The hearing of the espionage case of American journalist in Russia will be held in a closed room

The hearing of the espionage case of American journalist in Russia will be held in a closed room

The hearing of the espionage case of American journalist in Russia will be held in a closed room

The Russian espionage trial against detained Wall Street Journal reporter Ivan Gershkovich will take place behind closed doors. Ivan Gershkovich denies charges of collecting secret information for the US CIA.

The hearing of the espionage case of American journalist in Russia will be held in a closed room
Gershkovitch is the first American journalist to be detained in Russia on espionage charges since the end of the Cold War, more than three decades after the end of the Cold War. She has denied the charges. (Photo: Reuters)

The espionage trial against Wall Street Journal reporter Ivan Gershkovich, detained in Russia, will be held behind closed doors. Ivan Gershkovich has denied charges of collecting secret information for the US CIA. The trial court said this information on Monday.

Gershkovich, 32, was detained by the Federal Security Service at a steak house in the Ural city of Yekaterinburg, 1,400 km (900 miles) east of Moscow, on March 29, 2023, on charges of espionage, which is punishable by up to 20 years in prison.

Gershkovitch is the first American journalist to be detained in Russia on espionage charges since the Cold War ended more than three decades ago. Gershkovitch has denied the charges. The Journal says Gershkovitch was doing her job and has denied that she was a spy.

The FSB, the main successor to the Soviet-era KGB, said Gershkovitch was trying to collect secrets about Uralvagonzavod (a Russian defense enterprise that is one of the world’s largest battle tank producers) for the CIA.

“The process will take place behind closed doors,” the Sverdlovsk Regional Court in Yekaterinburg said.

“According to investigating authorities, American journalist Gershkovich from The Wall Street Journal, on instructions from the CIA, collected secret information in March 2023 in the Sverdlovsk region about the activities of JSC NPK Uralvagonzavod, a defense enterprise for the production and repair of military equipment.”

The first hearing is scheduled for June 26, the court said.

US State Department spokesman Matthew Miller told reporters that the US was concerned that the trial would be conducted behind closed doors.

“We are concerned about this. We will try to attend the hearing – don’t know if it will be possible or not,” he said.

The White House has called the allegations “ridiculous” and President Joe Biden has said Gershkovic’s detention was “completely illegal.”

Russia said Gershkovitch was caught “red-handed.” President Vladimir Putin has said Washington has been approached about a possible swap for Gershkovitch but that such talks should be kept away from the media.

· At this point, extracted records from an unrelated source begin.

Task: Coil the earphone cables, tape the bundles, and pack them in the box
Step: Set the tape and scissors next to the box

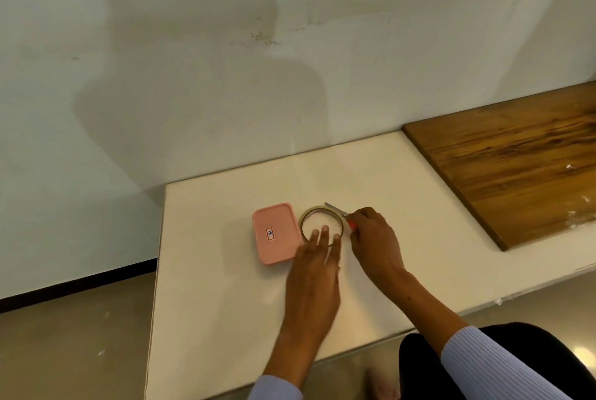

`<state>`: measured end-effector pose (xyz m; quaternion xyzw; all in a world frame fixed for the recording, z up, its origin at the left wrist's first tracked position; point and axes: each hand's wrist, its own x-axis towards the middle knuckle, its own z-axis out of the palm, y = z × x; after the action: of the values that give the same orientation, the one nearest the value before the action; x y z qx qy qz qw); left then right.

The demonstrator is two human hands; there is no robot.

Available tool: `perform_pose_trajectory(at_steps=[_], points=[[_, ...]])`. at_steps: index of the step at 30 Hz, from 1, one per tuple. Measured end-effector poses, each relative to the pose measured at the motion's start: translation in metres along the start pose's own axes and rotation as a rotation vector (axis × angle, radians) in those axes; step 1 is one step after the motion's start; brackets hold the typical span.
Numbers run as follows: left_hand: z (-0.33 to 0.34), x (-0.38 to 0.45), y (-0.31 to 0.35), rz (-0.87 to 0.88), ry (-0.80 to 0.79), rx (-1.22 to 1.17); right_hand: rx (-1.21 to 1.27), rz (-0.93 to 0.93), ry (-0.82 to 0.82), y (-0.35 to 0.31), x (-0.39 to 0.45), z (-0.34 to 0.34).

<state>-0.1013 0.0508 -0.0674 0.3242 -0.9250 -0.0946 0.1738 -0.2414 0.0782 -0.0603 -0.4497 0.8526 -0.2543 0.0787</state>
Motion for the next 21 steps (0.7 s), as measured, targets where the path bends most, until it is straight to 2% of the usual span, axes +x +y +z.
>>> perform_pose_trajectory(at_steps=[3,6,21], points=[[0.023,0.002,0.01,-0.026,-0.099,0.087,-0.06,0.03,-0.082,0.007,0.003,0.002],[0.035,0.007,0.013,-0.079,-0.164,0.115,-0.111,-0.001,-0.079,0.009,-0.001,0.005],[0.044,0.008,0.01,-0.033,-0.095,0.131,-0.067,0.152,-0.023,0.02,0.008,0.0]])
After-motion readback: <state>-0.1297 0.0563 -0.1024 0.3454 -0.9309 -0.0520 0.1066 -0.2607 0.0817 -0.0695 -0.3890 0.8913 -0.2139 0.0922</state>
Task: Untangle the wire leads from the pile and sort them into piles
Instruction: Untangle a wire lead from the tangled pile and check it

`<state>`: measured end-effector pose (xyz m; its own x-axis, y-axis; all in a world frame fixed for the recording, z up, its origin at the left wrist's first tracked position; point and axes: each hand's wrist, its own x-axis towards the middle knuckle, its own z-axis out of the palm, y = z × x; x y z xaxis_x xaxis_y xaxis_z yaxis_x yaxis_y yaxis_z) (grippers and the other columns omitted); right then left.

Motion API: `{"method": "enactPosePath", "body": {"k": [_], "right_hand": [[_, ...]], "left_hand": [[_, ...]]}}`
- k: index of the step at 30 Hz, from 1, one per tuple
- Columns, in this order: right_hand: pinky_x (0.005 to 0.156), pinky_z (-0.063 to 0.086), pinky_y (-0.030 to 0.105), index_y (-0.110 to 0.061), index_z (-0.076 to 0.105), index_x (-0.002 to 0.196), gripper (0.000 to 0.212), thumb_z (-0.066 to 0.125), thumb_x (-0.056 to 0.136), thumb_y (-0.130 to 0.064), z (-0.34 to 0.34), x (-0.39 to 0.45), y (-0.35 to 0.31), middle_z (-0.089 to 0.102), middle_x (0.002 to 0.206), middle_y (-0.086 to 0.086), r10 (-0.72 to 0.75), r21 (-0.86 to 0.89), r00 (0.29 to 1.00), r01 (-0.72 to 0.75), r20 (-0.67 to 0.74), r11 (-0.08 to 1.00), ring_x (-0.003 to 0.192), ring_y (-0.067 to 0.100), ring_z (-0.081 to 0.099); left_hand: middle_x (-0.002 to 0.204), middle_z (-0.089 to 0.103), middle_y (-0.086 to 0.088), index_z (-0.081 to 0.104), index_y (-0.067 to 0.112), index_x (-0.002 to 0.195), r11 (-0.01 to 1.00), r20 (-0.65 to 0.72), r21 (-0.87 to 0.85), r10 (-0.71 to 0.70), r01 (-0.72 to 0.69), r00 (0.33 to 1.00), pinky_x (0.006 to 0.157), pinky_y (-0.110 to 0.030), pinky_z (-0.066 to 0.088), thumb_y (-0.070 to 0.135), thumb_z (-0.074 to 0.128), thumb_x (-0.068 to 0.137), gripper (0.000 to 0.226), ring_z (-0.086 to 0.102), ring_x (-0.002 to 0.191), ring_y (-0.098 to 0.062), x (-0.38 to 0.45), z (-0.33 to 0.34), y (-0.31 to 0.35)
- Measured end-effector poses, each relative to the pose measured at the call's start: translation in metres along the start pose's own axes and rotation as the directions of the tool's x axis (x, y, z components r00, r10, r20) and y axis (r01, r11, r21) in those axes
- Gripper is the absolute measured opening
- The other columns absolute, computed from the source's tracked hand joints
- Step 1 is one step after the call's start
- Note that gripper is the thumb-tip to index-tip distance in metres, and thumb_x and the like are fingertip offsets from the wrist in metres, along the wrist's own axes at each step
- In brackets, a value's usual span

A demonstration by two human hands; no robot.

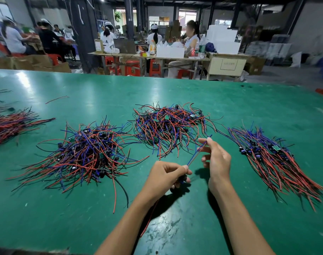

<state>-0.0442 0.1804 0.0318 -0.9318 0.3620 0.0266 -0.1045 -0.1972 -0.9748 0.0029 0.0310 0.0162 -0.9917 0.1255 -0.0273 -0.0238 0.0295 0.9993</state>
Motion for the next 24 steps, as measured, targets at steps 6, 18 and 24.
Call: {"method": "enactPosePath", "body": {"k": [6, 18, 24], "right_hand": [[0.061, 0.046, 0.014, -0.029, 0.075, 0.096, 0.024, 0.055, 0.102, -0.040, 0.000, 0.000, 0.012, 0.076, 0.079, -0.009, -0.145, -0.325, 0.982, 0.178, 0.123, 0.929, 0.063, 0.005, 0.061], [0.083, 0.052, 0.035, -0.035, 0.072, 0.094, 0.026, 0.082, 0.076, -0.051, 0.010, -0.037, 0.016, 0.069, 0.081, -0.019, -0.315, -0.465, 0.736, 0.640, 0.599, 0.612, 0.086, 0.002, 0.061], [0.082, 0.049, 0.031, -0.034, 0.072, 0.092, 0.035, 0.086, 0.069, -0.056, 0.011, -0.040, 0.018, 0.066, 0.077, -0.020, -0.325, -0.501, 0.729, 0.662, 0.602, 0.557, 0.083, 0.002, 0.060]], "left_hand": [[0.082, 0.077, -0.012, 0.076, 0.009, 0.097, 0.978, -0.107, -0.207, -0.019, -0.003, 0.994, 0.049, -0.018, 0.048, 0.016, 0.065, 0.097, 0.013, 0.061, 0.050, -0.013, 0.003, -0.004, 0.006], [0.080, 0.077, -0.005, 0.071, 0.008, 0.097, 0.871, -0.461, -0.459, -0.066, -0.175, 0.885, 0.050, -0.024, 0.055, 0.023, 0.070, 0.092, 0.016, 0.075, 0.071, -0.015, 0.008, -0.022, 0.007], [0.091, 0.077, -0.017, 0.064, 0.001, 0.099, 0.776, -0.484, -0.578, -0.077, -0.252, 0.872, 0.064, -0.022, 0.060, 0.016, 0.068, 0.094, 0.016, 0.077, 0.079, -0.022, 0.009, -0.022, 0.008]]}}
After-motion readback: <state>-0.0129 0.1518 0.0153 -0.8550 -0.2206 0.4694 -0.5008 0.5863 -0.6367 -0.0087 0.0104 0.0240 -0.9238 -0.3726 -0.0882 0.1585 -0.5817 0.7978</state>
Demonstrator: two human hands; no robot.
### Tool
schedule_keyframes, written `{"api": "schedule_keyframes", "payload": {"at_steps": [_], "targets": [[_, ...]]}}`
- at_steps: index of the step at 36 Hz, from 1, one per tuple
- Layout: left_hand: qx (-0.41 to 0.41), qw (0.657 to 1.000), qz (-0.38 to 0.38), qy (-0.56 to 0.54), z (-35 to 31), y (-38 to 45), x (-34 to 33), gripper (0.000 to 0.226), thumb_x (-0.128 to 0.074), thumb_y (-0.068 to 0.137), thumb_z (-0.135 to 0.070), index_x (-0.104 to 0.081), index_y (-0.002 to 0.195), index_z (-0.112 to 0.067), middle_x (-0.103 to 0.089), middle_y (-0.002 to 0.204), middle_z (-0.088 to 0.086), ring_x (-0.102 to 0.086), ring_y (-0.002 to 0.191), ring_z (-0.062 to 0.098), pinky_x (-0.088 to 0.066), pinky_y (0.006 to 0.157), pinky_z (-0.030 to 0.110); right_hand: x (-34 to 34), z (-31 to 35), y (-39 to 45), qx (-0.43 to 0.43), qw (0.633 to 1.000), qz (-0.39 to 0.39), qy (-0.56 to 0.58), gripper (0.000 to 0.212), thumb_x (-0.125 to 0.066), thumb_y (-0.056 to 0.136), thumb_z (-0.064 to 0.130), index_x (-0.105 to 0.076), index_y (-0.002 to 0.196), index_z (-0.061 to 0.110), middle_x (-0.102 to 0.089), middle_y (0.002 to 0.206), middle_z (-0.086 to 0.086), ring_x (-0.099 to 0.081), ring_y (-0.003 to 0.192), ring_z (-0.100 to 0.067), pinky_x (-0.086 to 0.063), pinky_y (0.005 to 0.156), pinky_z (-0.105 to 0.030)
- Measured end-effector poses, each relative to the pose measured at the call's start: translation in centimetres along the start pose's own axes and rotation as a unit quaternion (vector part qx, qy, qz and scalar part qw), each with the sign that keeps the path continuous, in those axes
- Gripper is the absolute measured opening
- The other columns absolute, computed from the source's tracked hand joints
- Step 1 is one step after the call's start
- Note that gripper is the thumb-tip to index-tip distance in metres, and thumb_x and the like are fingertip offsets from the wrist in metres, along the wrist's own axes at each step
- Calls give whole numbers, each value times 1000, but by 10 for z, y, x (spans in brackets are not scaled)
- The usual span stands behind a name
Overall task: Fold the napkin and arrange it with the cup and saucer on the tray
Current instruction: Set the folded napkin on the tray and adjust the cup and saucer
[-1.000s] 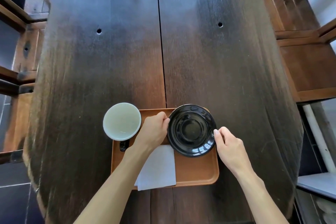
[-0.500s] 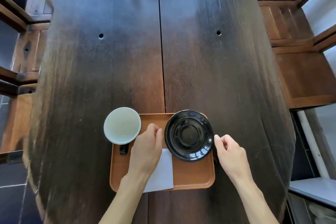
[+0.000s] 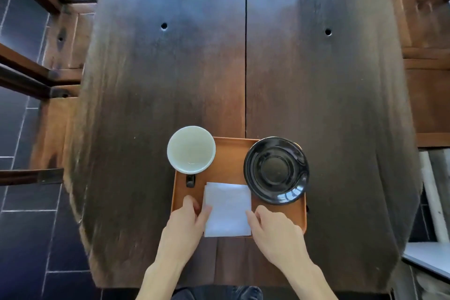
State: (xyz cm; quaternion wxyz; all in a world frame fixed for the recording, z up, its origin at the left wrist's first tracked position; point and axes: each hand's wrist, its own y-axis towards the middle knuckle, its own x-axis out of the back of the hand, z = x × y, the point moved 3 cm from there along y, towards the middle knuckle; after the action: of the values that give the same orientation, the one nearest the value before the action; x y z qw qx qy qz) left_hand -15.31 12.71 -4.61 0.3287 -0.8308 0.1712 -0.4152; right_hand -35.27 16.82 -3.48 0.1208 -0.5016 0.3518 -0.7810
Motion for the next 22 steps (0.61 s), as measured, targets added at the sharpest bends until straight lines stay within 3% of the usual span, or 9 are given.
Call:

The Journal said Gershkovitch was on a reporting assignment when he was detained and that his fate shows the dangers faced by journalists reporting on the front lines of major global news. It has called for his release.

“This latest development means a sham lawsuit is imminent. We hope all parties will work to bring Ivan back home. Time is precious,” the Journal said.

“The Russian regime’s smearing of Ivan is abhorrent and based on calculated and transparent lies. Journalism is not a crime and Ivan’s case is an attack on the free press.”

Swap funds?

Gershkovitch’s arrest highlights how much the Ukraine war has soured relations between Russia and the West, a departure from hopes for friendship after the Cold War ended with the collapse of the Soviet Union in 1991.

There are now virtually no American journalists in Russia. US diplomats say Gershkovitch was not a spy and was detained by Russia’s FSB to create a pool of arrested US citizens who could later be swapped with Russian citizens detained in the West.

The Americans detained include Paul Whelan, a former Marine who was arrested in Moscow in 2018 and sentenced in 2020 to 16 years in prison for espionage.

Putin suggested in February that Gershkovich could be replaced by Vadim Krasikov, convicted of killing a Chechen dissident in Berlin in 2019, though he did not name Krasikov.

Putin said in March that he had agreed to the idea of ​​a possible swap, days before opposition leader Alexei Navalny died in a Russian prison on February 16 under unclear circumstances.

Born to Soviet immigrants and raised in New Jersey, Gershkovitch, a fluent Russian speaker, moved to Moscow in late 2017 to join the English-language newspaper Moscow Times and later worked for the French news agency Agence France-Presse.

It was unclear whether Gershkovitch was planning to report on the Nizhny Tagil-based Uralvagonzavod on his reporting trip to the Urals.

The enterprise is located in the heart of the Urals region, where Russia carries out some of its most secret weapons production and research. It is part of Rostec, Russia’s giant defense corporation run by Putin’s ally Sergei Chemezov.